Do not use in children and adolescents (under 18 years of age).

Overdose.

Vitamin B1: has a wide therapeutic range. Very high doses (more than 10 g) may produce a curare-like effect, inhibiting nerve impulse conduction.

Vitamin B6: has very low toxicity. However, prolonged use (more than 6–12 months) of vitamin B6 in doses exceeding 50 mg per day may cause peripheral sensory neuropathy. Neuropathies with ataxia and sensory disturbances, cerebral convulsions with ECG changes, and, in individual cases, hypochromic anemia and seborrheic dermatitis have been reported after ingestion of more than 2 g per day.

Excessive use of vitamin B6 in doses exceeding 1 g per day for more than two months may lead to neurotoxic effects.

Vitamin B12. After parenteral administration (very rarely, also after oral use) of high doses, allergic reactions, eczematous skin disorders, and benign forms of acne have been observed.

With prolonged use of high doses of vitamin B12, possible adverse effects include impaired liver enzyme activity, chest pain, and hypercoagulation.

Side Effects.

Immune system: hypersensitivity reactions, including increased sweating, tachycardia, anaphylactic shock, anaphylaxis, or skin reactions such as pruritus, urticaria, and rash.

Nervous system: prolonged use (more than 6–12 months) of vitamin B6 in doses exceeding 50 mg per day may lead to peripheral sensory neuropathy, nervous excitement, malaise, dizziness, headache.
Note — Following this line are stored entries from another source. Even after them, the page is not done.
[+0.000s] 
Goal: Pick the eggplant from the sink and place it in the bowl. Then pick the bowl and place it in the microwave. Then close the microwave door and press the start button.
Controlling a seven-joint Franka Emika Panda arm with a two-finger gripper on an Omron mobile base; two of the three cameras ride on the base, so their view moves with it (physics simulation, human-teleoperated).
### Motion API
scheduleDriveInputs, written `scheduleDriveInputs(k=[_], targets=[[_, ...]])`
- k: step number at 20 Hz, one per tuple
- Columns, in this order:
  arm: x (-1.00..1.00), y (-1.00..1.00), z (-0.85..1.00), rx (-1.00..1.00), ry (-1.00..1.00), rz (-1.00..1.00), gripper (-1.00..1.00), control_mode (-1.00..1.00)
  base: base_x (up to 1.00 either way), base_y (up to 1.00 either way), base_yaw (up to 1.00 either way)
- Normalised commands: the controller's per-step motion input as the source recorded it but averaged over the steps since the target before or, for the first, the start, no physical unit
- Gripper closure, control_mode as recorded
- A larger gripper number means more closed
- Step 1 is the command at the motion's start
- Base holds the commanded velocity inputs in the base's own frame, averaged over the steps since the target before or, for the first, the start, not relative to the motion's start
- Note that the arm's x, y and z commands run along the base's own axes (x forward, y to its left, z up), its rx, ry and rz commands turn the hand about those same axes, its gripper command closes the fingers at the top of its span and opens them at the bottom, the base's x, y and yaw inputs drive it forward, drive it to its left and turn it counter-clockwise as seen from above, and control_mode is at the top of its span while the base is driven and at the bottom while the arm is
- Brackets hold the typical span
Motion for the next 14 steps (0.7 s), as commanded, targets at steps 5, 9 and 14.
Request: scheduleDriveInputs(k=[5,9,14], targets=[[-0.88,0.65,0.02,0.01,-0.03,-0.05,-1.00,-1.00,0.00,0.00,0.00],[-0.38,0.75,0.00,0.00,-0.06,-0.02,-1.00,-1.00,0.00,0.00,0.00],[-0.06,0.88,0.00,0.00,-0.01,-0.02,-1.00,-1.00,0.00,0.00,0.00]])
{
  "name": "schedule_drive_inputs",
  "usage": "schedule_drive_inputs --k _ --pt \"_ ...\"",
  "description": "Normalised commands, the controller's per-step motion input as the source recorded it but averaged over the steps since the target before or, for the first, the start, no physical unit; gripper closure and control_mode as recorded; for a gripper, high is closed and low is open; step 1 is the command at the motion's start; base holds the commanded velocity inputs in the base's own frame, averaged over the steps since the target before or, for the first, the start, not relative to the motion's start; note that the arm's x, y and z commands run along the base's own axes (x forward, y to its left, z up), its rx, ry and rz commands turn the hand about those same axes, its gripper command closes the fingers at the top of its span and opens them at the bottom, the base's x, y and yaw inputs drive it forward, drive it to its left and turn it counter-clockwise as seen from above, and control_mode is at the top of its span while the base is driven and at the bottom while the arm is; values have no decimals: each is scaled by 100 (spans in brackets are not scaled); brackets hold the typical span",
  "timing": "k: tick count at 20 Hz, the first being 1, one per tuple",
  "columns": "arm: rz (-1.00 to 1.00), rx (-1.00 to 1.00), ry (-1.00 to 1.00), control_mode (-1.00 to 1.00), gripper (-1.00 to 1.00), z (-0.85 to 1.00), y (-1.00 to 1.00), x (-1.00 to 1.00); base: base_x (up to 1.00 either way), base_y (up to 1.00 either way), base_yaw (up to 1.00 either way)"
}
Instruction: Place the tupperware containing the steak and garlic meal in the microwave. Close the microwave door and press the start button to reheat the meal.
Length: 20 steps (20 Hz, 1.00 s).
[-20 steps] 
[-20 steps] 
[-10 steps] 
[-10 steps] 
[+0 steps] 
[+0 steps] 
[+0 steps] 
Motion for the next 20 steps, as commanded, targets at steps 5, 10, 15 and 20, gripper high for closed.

Renal and urinary system: chromaturia.

Gastrointestinal tract: gastrointestinal disturbances, including nausea, vomiting, diarrhea, abdominal pain, and increased gastric juice acidity.

Shelf Life. 3 years.

Storage Conditions. Store in a dry, light-protected place at a temperature not exceeding 25 °C. Keep out of reach of children.

Packaging. 10 tablets in a blister; 2 blisters per cardboard box.

Prescription Status. Over-the-counter.

Manufacturer. G.L. Pharma GmbH.

Manufacturer's Address and Place of Business.

Schlossplatz 1, 8502 Lannach, Austria.